A salesman who is on the road visiting clients thinks that on average he drives the same distance each day of the week. He keeps track of his mileage for several weeks and discovers that he averages 122 miles on Mondays, 203 miles on Tuesdays, 176 miles on Wednesdays, 181 miles on Thursdays, and 108 miles on Fridays. He wonders if this evidence contradicts his belief in a uniform distribution of miles across the days of the week. Explain why it is not appropriate to test his hypothesis using the chi-square goodness-of-fit test..Can someone help me solve this question...
To explain why it is not appropriate to use the chi-square goodness-of-fit test in this scenario, we need to understand the assumptions and requirements of this statistical test.
The chi-square goodness-of-fit test is used to determine if observed data differs significantly from the expected data, assuming a specified distribution. In this case, the salesman's hypothesis assumes a uniform distribution of mileage across the days of the week.
However, the chi-square goodness-of-fit test requires that the expected frequencies in each category be reasonably large (typically at least 5), and this assumption may not be met in this situation. The test works best when the sample size is large, preventing small expected frequencies that can lead to unreliable results.
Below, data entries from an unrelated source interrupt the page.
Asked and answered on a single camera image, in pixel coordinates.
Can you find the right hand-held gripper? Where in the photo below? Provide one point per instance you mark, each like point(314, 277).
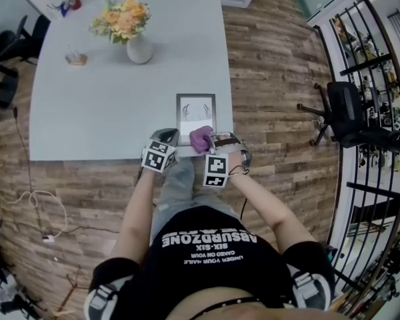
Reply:
point(216, 170)

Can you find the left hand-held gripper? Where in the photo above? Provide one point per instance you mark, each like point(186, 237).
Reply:
point(156, 158)

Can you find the purple cloth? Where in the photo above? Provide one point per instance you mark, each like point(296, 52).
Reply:
point(200, 140)

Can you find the framed deer picture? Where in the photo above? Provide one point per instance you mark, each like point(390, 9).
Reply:
point(196, 112)

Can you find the person's left forearm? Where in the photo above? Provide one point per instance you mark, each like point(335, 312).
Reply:
point(136, 212)

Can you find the person's right forearm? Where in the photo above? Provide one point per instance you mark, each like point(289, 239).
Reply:
point(263, 205)

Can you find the person's right hand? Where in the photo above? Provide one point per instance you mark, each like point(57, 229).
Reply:
point(236, 160)

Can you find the black wrist band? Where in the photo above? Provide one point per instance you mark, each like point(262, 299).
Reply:
point(243, 170)

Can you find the person's left leg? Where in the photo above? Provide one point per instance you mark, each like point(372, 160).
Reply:
point(176, 188)

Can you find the person's leg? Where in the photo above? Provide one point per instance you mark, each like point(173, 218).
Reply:
point(216, 207)
point(176, 188)

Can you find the grey table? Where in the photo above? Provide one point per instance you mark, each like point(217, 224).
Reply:
point(113, 112)

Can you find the person's right leg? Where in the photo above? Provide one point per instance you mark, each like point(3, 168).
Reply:
point(216, 207)

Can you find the white round vase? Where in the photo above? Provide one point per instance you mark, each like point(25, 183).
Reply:
point(139, 50)

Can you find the small wooden holder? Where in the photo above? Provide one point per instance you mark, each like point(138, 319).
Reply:
point(76, 59)

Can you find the person's black printed t-shirt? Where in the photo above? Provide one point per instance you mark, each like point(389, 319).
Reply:
point(213, 265)

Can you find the orange yellow flower bouquet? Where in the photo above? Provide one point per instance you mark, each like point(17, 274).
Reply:
point(123, 18)

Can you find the black office chair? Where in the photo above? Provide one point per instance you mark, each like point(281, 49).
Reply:
point(346, 108)
point(6, 45)

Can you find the white power adapter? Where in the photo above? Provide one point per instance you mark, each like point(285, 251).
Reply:
point(48, 239)

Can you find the small red object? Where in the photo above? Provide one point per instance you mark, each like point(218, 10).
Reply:
point(75, 3)

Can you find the small blue object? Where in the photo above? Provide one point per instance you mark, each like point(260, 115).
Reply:
point(64, 10)

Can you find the black metal railing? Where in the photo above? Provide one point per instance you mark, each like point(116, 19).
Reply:
point(370, 187)

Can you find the cluttered shelf items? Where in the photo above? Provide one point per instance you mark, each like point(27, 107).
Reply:
point(366, 52)

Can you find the brown wooden stick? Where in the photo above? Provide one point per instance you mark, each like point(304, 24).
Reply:
point(71, 288)

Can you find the black equipment pile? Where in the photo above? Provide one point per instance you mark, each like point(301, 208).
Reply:
point(10, 298)

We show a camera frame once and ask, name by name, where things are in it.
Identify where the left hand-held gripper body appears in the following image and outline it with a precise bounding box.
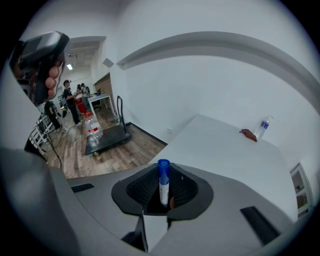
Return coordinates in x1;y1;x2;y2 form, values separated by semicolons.
9;30;71;106

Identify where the person's left hand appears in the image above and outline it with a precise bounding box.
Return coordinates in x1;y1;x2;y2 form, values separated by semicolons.
44;60;64;98

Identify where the brown leather pouch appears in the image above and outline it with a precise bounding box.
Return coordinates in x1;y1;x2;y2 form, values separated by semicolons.
238;128;258;143

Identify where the black floor cable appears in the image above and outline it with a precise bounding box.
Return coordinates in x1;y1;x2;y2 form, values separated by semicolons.
46;133;63;171

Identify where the large clear water bottle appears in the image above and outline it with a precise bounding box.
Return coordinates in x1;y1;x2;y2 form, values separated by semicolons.
84;114;104;141

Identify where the white table with legs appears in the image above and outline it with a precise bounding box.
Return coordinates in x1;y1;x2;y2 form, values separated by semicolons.
87;92;116;114

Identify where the white glass door cabinet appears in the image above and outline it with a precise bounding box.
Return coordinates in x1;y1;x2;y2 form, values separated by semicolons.
289;161;315;219

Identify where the small clear water bottle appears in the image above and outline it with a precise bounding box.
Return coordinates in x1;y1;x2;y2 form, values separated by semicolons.
254;115;273;140

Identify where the blue capped white pen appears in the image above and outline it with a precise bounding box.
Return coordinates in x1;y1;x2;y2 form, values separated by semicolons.
157;158;171;209

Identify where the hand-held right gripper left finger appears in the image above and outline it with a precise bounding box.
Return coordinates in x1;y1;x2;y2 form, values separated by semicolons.
66;163;161;253

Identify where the black platform cart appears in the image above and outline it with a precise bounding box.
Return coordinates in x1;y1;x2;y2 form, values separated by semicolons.
84;95;133;157

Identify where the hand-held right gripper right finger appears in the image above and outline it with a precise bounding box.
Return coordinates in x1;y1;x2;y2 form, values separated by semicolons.
149;162;295;256

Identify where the white metal rack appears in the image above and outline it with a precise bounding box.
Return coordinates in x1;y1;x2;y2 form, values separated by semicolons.
26;113;54;151

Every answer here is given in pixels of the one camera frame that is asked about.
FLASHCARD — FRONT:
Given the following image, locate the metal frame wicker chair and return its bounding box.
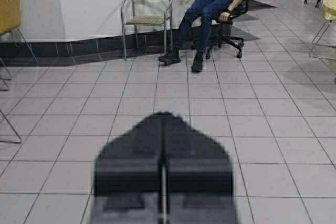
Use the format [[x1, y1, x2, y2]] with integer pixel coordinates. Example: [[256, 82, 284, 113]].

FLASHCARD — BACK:
[[120, 0, 173, 60]]

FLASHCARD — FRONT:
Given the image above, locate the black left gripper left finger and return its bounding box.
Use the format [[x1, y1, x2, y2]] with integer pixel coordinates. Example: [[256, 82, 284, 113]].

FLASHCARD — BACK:
[[90, 113, 164, 223]]

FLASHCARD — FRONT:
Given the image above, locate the seated person in blue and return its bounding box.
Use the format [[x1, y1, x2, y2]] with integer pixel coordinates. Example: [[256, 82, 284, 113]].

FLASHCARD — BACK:
[[159, 0, 243, 73]]

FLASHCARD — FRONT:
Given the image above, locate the yellow chair at right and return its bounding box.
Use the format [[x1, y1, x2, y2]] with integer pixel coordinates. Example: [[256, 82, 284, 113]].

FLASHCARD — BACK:
[[309, 0, 335, 61]]

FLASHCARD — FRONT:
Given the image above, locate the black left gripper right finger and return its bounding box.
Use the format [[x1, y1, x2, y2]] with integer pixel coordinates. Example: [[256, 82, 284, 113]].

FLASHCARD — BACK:
[[162, 113, 239, 223]]

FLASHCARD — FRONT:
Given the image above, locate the black office swivel chair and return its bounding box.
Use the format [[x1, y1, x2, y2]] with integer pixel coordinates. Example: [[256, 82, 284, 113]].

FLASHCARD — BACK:
[[194, 0, 248, 65]]

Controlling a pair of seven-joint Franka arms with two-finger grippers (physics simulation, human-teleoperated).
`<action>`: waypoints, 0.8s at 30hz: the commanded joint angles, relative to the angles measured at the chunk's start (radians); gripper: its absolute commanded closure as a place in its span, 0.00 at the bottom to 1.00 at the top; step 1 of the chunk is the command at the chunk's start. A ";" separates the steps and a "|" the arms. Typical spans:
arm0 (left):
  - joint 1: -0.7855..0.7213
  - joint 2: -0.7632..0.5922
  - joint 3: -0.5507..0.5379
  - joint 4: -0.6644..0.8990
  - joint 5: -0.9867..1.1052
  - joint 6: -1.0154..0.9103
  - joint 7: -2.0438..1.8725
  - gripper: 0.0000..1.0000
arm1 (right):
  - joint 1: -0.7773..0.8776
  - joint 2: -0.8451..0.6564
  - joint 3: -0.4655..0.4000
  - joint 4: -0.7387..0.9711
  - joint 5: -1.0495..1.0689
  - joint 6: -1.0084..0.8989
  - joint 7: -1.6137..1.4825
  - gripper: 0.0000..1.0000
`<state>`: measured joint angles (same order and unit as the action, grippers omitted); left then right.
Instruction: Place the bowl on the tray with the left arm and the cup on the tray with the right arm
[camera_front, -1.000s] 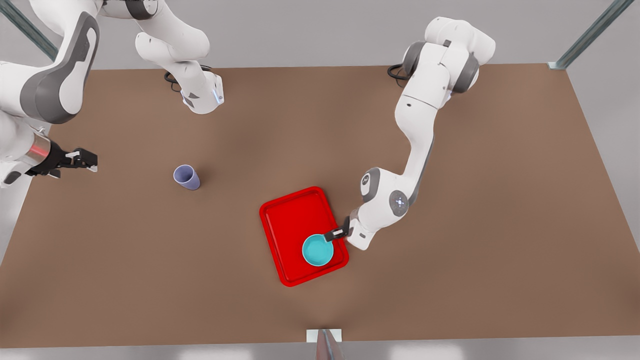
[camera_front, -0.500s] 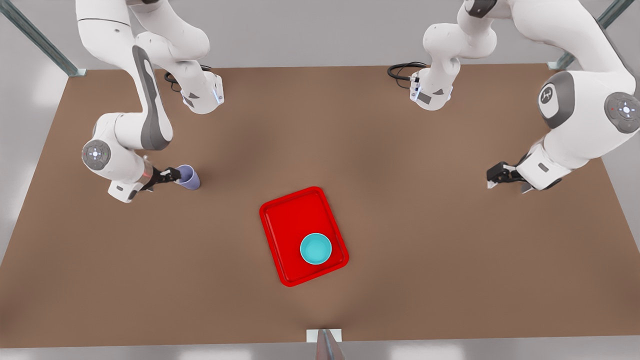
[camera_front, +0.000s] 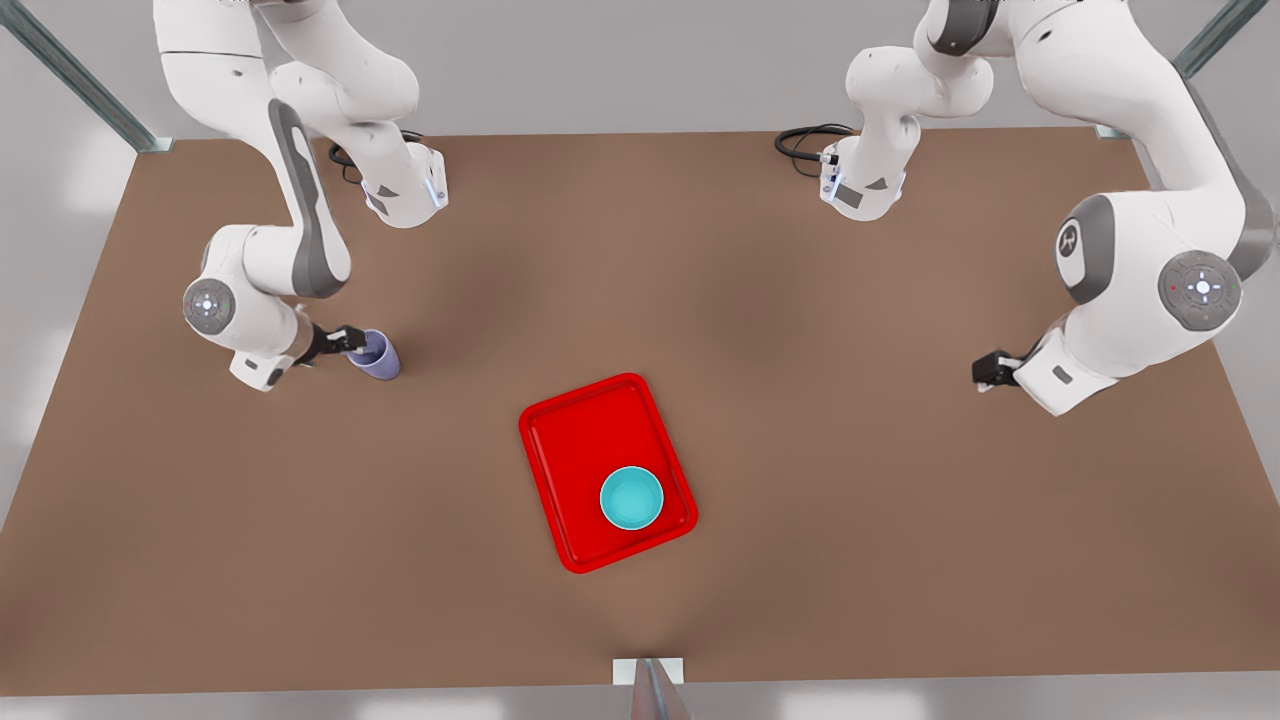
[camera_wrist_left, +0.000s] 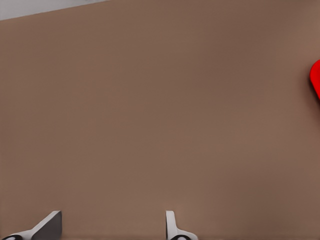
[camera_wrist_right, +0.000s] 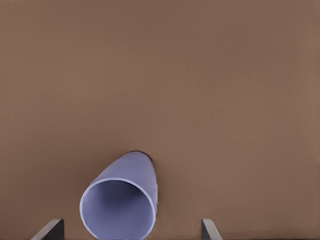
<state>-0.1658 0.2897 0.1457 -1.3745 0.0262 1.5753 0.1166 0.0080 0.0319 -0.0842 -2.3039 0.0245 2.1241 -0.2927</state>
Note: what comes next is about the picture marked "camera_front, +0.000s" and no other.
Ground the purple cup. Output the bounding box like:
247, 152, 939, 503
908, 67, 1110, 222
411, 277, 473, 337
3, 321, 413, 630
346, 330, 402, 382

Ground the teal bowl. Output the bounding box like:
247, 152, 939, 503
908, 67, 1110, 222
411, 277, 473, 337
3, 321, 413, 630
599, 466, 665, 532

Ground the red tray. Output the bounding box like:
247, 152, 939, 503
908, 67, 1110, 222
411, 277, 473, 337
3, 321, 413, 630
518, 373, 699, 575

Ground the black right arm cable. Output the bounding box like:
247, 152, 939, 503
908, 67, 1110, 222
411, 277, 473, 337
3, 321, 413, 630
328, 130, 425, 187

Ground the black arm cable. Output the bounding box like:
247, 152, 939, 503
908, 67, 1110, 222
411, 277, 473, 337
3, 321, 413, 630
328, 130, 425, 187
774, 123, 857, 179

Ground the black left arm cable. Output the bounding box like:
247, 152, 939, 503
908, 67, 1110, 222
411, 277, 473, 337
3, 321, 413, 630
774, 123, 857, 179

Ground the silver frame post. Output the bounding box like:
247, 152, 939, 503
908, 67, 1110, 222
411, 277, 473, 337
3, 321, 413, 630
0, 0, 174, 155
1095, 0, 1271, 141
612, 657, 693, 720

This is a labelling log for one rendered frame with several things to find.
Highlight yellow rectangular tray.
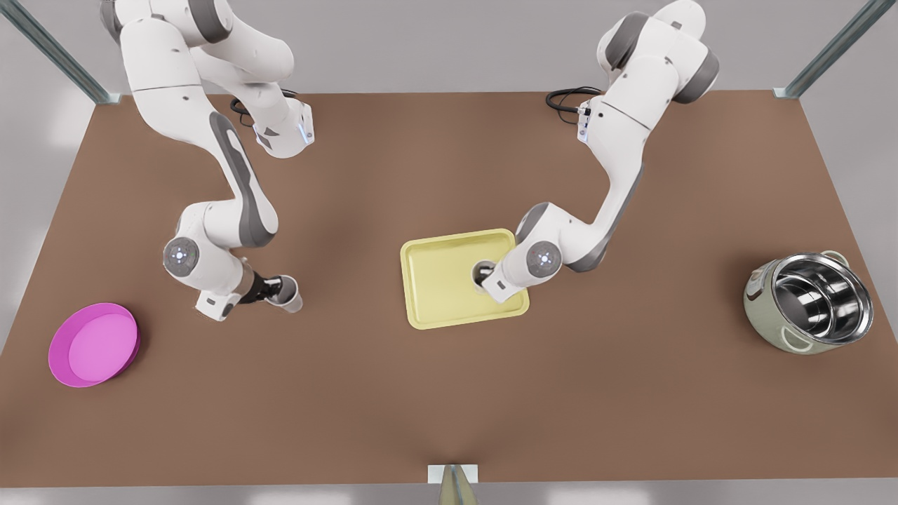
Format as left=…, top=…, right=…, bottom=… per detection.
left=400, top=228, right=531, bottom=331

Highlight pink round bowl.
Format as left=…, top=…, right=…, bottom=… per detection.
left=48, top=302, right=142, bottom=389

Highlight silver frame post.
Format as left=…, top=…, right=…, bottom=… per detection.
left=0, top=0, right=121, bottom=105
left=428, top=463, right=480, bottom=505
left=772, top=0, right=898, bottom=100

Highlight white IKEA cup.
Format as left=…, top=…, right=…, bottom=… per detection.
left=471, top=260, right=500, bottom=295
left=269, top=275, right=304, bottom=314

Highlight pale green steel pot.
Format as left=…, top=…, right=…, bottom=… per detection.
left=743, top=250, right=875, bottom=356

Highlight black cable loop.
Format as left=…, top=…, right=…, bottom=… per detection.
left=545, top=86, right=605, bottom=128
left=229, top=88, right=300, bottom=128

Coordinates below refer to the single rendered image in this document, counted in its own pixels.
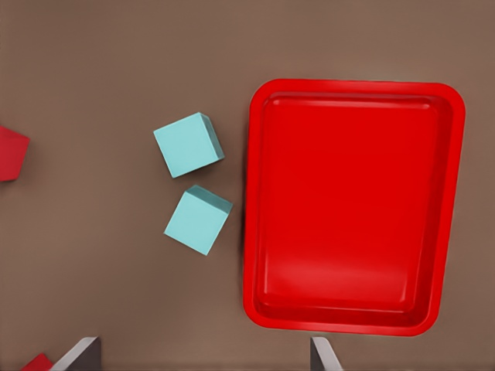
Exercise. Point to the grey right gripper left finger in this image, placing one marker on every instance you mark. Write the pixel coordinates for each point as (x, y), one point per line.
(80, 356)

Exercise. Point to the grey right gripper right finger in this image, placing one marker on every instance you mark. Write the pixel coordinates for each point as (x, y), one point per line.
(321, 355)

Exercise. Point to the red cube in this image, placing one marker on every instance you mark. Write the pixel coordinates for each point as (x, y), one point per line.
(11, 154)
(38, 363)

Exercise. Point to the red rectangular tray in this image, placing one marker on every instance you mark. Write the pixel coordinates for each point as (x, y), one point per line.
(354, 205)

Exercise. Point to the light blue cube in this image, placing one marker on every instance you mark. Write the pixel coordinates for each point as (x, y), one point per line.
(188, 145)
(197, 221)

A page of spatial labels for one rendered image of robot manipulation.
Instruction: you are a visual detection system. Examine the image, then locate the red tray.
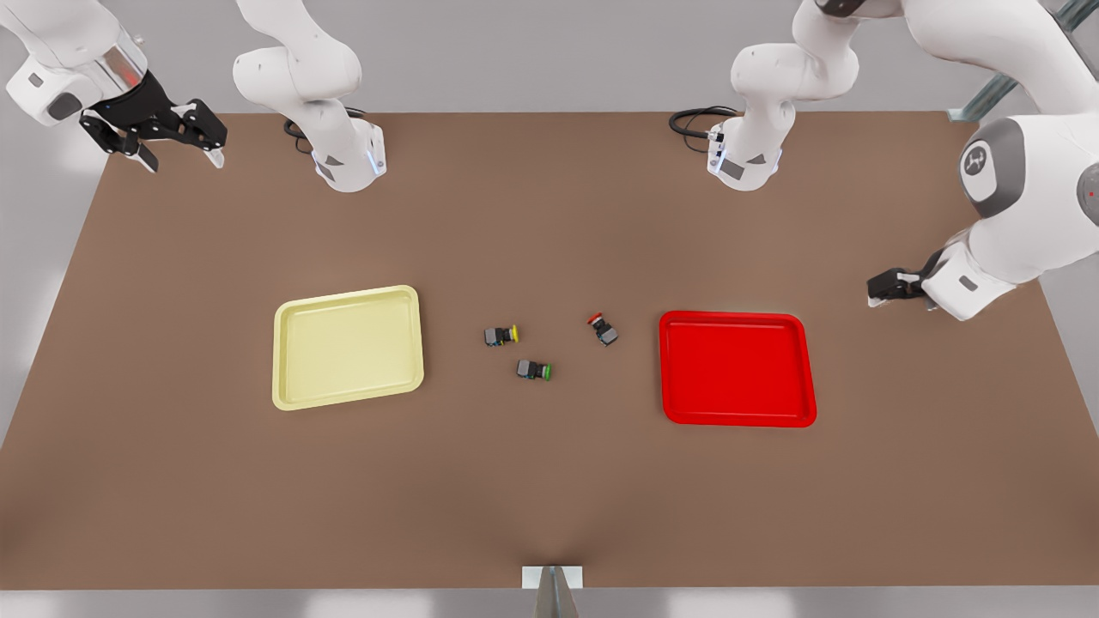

In the given data, we have daily mileages that are quite diverse: ranging from 108 to 203. As a result, the expected frequencies for each day of the week would significantly differ from each other, making them potentially small and potentially violating the assumptions of the test. For example, if we equally distribute the total mileage across the days, the expected frequency might be around 158 for each day. Thus, the expected frequency for Monday (122) could be smaller than the recommended threshold of 5.
In this case, it would be more appropriate to use alternative statistical methods to analyze the data, such as comparing means or conducting a t-test to examine if the average distances differ significantly across the days of the week. These methods would allow a more appropriate and reliable analysis based on the given data.
To determine if the evidence contradicts the salesman's belief in a uniform distribution of miles across the days of the week, we typically use a chi-square goodness-of-fit test. However, in this case, the chi-square goodness-of-fit test is not appropriate for several reasons.
1. Sample Size: The chi-square goodness-of-fit test assumes that the sample size is large enough for the expected value of each category to be at least 5. In this case, the sample size is not mentioned, so it is unclear if this assumption is met.
2. Independence: The chi-square goodness-of-fit test assumes that the observations are independent of each other. However, in this scenario, the distances driven by the salesman on different days of the week are likely to be related because he may have similar clients or routes on certain days. Thus, the independence assumption is violated.
3. Categorical Data: The chi-square goodness-of-fit test is typically used for categorical data, where the observed frequencies are counted within mutually exclusive categories. In this scenario, the data is continuous (mileage) and not categorical.
Given these reasons, it is not appropriate to use the chi-square goodness-of-fit test in this case. Instead, you could consider other statistical tests such as a one-way ANOVA to analyze the differences in mileage across different days of the week.
This problem fits a multinomial experiment, not a goodness-of-fit test. The hypotheses would be something like the following:
Ho: There was no preference shown (equally distributed).
Ha: There was a preference shown (not equally distributed).
You can check out the assumptions of the two types of tests to determine the differences.